Het aandeel koopstarters dat koopt vanuit een corporatiewoning is sinds 2018 afgenomen (figuur). De stijgende woningprijzen lijken hen sterker te beïnvloeden dan koopstarters die beginnen vanuit de particuliere huursector of het ouderlijk huis.
Ondanks de gestegen woningprijzen in de afgelopen jaren is het aandeel koopstarters toegenomen, blijkt uit cijfers van het Kadaster. Binnen de groep koopstarters is er echter een verschuiving te zien. Zo’n veertig procent van de koopstarters begint in 2023 vanuit een woning van een eigenaar-bewoner, vaak het ouderlijk huis. Dit aandeel is iets lager dan in 2018. Het aandeel dat koopt vanuit een corporatiewoning is daarentegen fors afgenomen, van 21 procent in 2018 tot 14 procent in 2023, terwijl de doorstroom vanuit een private huurwoning is toegenomen van 20 procent naar 28 procent.
We zien voor deze verschuivingen verschillende oorzaken. Zo geldt voor sommige koopstarters dat de corporatiewoning mogelijk het ouderlijk huis is, wat potentieel minder kapitaalkrachtige ouders en dus beperkte financiële hulp bij een aankoop betekent.
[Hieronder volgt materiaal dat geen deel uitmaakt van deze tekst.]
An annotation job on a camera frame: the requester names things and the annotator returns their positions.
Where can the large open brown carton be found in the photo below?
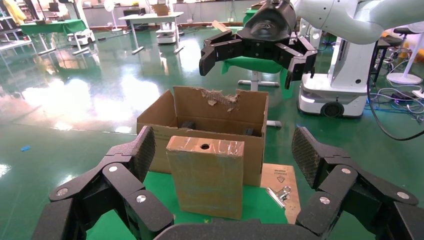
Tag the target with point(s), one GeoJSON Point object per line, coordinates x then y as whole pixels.
{"type": "Point", "coordinates": [215, 114]}

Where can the grey metal shelf rack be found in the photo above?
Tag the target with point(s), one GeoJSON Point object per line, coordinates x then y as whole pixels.
{"type": "Point", "coordinates": [16, 43]}

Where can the white standing fan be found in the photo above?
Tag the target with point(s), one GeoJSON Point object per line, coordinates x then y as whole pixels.
{"type": "Point", "coordinates": [109, 5]}
{"type": "Point", "coordinates": [404, 78]}

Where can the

Potentiële koopstarters die zelfstandig in een corporatiewoning wonen, kunnen of willen door de hoge woningprijzen wellicht niet meer doorstromen. Daarnaast verkopen woningcorporaties minder woningen, waardoor de zittende huurder minder snel kan kopen. En hoewel koopstarters in de particuliere huursector mogelijk minder kunnen sparen, blijft het vanwege de over het algemeen hoge woonlasten voor hen wel aantrekkelijk om te kopen.
Dat het voor koopstarters die privaat huren relatief aantrekkelijker is om te kopen, zien we ook terug in hun gemiddelde koopsom. Die ligt met bijna 4 ton aanzienlijk hoger dan voor koopstarters vanuit een corporatiewoning of het ouderlijk huis (3,2 ton). Bij huurders in de corporatiesector lijkt de aankoop van een woning dan ook vooral af te hangen van de mate waarin zij bereid of in staat zijn om een betaalbare koopwoning te vinden.